Almost everyone suffers from minor acne at some point in their lives. It is the most prevalent skin ailment in the United States, according to the American Academy of Dermatology.

Many individuals and healthcare providers rely on over-the-counter and prescription drugs to treat acne as well as the scarring that can sometimes accompany it. When such choices fail, people may resort to particular medical procedures and treatments. Finding the correct therapy, however, is only the first step; the next step is determining how to pay for it. Here’s what you should know about insurance and medical procedures for acne and acne scars.

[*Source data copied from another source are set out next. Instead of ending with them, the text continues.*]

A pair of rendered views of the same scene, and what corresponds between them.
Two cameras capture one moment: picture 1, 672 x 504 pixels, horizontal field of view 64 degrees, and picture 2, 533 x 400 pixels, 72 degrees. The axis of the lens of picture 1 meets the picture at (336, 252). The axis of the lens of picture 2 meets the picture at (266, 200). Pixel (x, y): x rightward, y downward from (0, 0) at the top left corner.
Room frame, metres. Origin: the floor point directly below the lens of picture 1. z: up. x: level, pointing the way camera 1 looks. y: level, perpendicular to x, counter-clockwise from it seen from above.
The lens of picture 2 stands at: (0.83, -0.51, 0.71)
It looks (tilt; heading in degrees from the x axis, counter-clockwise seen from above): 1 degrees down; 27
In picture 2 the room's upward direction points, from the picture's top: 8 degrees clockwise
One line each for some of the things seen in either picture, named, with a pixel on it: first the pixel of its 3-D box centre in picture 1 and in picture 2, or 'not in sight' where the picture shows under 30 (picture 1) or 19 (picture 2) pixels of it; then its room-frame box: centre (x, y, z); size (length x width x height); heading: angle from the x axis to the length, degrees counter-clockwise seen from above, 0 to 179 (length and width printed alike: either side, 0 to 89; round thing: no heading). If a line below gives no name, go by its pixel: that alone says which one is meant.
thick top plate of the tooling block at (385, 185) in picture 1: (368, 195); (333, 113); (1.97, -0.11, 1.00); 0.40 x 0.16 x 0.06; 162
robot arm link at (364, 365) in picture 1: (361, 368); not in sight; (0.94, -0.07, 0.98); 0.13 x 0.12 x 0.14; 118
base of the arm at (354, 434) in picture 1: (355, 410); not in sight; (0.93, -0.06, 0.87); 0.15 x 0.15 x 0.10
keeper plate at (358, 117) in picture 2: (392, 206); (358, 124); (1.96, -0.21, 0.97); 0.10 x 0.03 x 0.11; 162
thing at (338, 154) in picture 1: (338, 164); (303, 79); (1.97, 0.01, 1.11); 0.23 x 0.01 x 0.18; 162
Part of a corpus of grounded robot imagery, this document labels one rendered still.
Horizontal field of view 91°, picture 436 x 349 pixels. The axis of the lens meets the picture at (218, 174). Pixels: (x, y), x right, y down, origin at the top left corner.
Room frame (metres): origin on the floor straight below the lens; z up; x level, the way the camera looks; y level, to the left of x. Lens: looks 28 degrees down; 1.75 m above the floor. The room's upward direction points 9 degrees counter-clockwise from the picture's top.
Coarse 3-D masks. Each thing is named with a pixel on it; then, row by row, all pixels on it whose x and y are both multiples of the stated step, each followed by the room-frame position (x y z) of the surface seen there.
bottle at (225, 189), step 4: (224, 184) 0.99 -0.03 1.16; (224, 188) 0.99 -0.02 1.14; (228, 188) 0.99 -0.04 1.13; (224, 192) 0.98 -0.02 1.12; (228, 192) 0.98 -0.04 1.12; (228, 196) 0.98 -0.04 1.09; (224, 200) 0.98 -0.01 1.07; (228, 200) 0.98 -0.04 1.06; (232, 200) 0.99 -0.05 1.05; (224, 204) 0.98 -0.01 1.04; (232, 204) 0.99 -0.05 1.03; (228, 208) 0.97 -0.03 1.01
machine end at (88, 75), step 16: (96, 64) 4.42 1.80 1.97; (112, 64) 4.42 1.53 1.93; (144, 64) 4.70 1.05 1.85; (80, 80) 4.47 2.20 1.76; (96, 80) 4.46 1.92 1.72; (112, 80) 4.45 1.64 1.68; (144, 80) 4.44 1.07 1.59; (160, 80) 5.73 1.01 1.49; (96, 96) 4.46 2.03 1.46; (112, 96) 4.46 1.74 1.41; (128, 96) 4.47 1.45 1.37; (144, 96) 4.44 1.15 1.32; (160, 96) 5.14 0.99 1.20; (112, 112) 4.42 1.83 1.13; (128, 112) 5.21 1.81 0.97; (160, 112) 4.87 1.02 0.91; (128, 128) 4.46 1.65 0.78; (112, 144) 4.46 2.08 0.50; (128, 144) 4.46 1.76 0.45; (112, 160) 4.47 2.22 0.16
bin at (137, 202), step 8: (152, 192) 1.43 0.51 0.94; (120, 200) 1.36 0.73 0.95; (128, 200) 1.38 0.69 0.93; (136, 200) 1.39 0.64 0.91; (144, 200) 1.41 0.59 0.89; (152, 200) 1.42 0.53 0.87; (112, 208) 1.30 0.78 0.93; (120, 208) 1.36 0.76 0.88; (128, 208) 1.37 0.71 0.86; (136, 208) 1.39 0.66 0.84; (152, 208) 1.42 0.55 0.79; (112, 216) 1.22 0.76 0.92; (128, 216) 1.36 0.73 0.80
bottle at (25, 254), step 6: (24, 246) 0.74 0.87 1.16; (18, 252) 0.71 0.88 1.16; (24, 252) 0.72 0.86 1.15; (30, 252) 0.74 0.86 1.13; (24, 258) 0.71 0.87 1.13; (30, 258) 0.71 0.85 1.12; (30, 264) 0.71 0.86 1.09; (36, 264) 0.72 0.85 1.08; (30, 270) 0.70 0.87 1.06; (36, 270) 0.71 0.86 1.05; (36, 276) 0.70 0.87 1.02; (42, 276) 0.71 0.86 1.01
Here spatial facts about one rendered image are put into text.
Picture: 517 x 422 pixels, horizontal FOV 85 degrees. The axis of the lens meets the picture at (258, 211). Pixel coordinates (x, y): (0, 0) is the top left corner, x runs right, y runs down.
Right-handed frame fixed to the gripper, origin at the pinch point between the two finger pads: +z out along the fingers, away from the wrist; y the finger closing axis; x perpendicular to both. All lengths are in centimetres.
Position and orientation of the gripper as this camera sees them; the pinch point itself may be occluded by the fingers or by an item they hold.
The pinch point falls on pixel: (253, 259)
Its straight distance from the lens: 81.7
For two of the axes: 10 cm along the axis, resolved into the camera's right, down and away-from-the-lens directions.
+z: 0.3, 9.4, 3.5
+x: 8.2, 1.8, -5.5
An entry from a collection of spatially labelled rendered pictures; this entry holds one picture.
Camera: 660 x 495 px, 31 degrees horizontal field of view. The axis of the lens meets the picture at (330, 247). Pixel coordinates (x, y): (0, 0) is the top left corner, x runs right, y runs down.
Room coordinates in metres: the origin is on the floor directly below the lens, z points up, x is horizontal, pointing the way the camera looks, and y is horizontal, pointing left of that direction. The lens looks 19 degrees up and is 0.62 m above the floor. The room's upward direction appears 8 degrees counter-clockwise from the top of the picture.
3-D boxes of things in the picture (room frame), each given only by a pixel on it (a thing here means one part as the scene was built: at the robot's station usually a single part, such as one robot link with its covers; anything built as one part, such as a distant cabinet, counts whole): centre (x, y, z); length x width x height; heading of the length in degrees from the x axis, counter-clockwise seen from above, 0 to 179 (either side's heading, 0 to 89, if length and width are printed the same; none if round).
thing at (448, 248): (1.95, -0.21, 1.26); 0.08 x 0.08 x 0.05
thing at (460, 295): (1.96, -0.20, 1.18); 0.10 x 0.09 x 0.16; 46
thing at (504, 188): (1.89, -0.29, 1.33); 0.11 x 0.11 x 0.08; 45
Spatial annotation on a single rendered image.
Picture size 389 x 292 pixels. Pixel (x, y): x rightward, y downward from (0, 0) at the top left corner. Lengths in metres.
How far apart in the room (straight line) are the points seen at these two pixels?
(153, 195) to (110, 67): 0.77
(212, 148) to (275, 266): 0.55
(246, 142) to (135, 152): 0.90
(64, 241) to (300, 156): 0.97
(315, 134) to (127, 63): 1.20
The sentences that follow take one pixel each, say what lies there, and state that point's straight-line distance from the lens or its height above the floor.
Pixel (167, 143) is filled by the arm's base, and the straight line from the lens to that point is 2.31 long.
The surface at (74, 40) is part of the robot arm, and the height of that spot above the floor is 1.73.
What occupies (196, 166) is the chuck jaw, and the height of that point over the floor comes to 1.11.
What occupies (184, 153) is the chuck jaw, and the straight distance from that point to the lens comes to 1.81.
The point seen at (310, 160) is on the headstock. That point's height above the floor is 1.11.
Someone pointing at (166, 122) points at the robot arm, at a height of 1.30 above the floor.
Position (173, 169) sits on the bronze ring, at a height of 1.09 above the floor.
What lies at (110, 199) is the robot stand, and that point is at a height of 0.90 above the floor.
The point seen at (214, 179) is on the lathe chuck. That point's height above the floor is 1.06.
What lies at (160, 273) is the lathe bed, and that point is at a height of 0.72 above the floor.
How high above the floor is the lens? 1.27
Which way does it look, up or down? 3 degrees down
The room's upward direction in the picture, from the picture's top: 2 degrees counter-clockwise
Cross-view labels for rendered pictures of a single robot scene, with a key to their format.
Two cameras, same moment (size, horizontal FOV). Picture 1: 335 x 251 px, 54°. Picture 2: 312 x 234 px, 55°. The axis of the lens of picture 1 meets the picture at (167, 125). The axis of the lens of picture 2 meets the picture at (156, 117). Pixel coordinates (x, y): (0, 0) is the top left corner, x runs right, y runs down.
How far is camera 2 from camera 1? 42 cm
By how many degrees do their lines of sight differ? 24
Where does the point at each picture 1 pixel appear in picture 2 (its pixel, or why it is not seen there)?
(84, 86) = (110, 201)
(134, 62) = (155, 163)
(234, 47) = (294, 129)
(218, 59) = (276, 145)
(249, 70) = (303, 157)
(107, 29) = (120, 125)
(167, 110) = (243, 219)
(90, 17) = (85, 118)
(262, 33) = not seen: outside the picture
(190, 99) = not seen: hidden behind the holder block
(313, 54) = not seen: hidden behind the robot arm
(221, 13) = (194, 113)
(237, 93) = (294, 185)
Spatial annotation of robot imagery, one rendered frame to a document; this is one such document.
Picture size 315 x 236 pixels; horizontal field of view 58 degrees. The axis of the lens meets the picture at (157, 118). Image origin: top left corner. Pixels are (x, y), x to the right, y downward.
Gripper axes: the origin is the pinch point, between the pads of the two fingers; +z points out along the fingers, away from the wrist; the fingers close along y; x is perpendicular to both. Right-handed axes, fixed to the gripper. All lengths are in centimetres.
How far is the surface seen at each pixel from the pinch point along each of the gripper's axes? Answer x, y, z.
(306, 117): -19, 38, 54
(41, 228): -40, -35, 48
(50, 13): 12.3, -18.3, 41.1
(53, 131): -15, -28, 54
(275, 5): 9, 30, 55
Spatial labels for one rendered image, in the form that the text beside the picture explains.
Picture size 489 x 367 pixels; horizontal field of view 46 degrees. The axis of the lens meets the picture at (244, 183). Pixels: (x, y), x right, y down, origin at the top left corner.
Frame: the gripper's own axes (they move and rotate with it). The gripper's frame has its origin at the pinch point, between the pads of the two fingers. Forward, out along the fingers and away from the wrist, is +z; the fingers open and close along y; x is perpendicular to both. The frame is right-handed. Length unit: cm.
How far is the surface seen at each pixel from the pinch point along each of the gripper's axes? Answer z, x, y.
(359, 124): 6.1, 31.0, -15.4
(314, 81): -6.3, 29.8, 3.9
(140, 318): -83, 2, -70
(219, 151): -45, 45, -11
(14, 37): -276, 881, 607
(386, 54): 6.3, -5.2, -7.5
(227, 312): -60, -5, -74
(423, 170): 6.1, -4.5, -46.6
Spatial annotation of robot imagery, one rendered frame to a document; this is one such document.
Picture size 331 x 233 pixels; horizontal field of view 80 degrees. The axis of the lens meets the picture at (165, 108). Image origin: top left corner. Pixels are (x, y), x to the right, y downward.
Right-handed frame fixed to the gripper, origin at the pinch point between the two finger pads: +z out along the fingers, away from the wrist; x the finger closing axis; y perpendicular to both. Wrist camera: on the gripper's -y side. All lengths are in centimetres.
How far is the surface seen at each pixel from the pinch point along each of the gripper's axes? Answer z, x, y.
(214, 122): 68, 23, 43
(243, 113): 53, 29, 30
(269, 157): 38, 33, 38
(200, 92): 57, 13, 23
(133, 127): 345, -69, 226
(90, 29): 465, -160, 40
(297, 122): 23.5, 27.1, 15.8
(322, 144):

The most prevalent acne treatment methods

The following are examples of popular in-office acne treatments:

  • Steroid injections: A cortisone injection can flatten a deep, painful nodule or cyst and remove redness within two to four days. A patient without insurance will have to pay between $25 and $100 for every shot.
  • Laser/light therapy: By exposing your skin to different types of light (red, blue, or a mix) or pulsed light and heat, the germs that cause breakouts can be eliminated. Most individuals require numerous treatments to produce benefits that last between two and four months. Because most health insurance companies consider this treatment experimental, they do not cover it. Expect to spend between $40 and $60 every session.
  • Chemical peels: Although most health insurers consider superficial chemical peels to be experimental or exploratory (meaning they will not be reimbursed), they can help manage some forms of acne and improve skin look. The procedure, which helps to unclog pores and remove dead skin cells, may range in price from $75 to $5,000. In general, the deeper the peel, the more expensive it is.
  • Microdermabrasion: One approach for reducing acne scars is microdermabrasion. Your doctor will use a tiny portable instrument to gently remove the outer layer of your skin during this operation. Insurance companies consider it a cosmetic operation, so plan to spend at least $130 each session. For the greatest results, you may require five to twelve sessions.
  • Surgery: Your doctor may recommend surgical excision or extraction to drain and eliminate a tenacious lesion in specific situations. This sort of surgery is frequently considered medically essential for the treatment of acne by health plans, which means it is usually covered by insurance.

Insurance policies that may or may not cover certain treatments

While your doctor can provide these therapies in the office, your health insurance may or may not cover them. The majority of the time, coverage is determined by whether the insurer believes the therapy is medically required.

If your private health insurance plan deems a procedure medically essential, you will most likely be liable for the visit or operation’s copay. This depends on whether you see your primary care physician or a specialist such as a dermatologist or cosmetic surgeon.

Coverage for acne procedures is less probable if you have a Medicare health plan. Patients must continue pay 20% of the cost for skin disorders that are covered by Medicare (for example, psoriasis) after their deductible is reached.

How to Determine Insurance Coverage

Examine your plan’s Summary of Benefits and Coverage to determine what is and isn’t covered (or SBC). This document, which is needed for all health plans, details the services that the plan covers and how much they cost. You can get it via your patient portal or by phoning your insurance carrier.

You may utilise your health plan’s online provider search tool to ensure that the clinician you wish to see is part of its network of insured doctors.

If you don’t have access to the internet, contact the number on the back of your insurance card and inquire about your specific coverage as well as if the provider you want to see is in-network. In-network implies that your health plan will cover a visit to that physician.

What should you do if the operation is not covered?

If a procedure indicated by your doctor is not covered by your insurance, talk to them about other options. If you’ve exhausted all other possibilities, inquire at your doctor’s office about any discounts that may be available to you. Some clinics, for example, offer a discount if you pay for the operation in advance.

If paying in cash isn’t an option, ask your provider to set up a payment plan ahead of time. To qualify for a monthly payment plan, most practises need an upfront deposit.

Finally, many medical practises collaborate with third-party finance companies. If you’re thinking about going this route, make sure to read the tiny print, especially concerning late penalties and interest rates.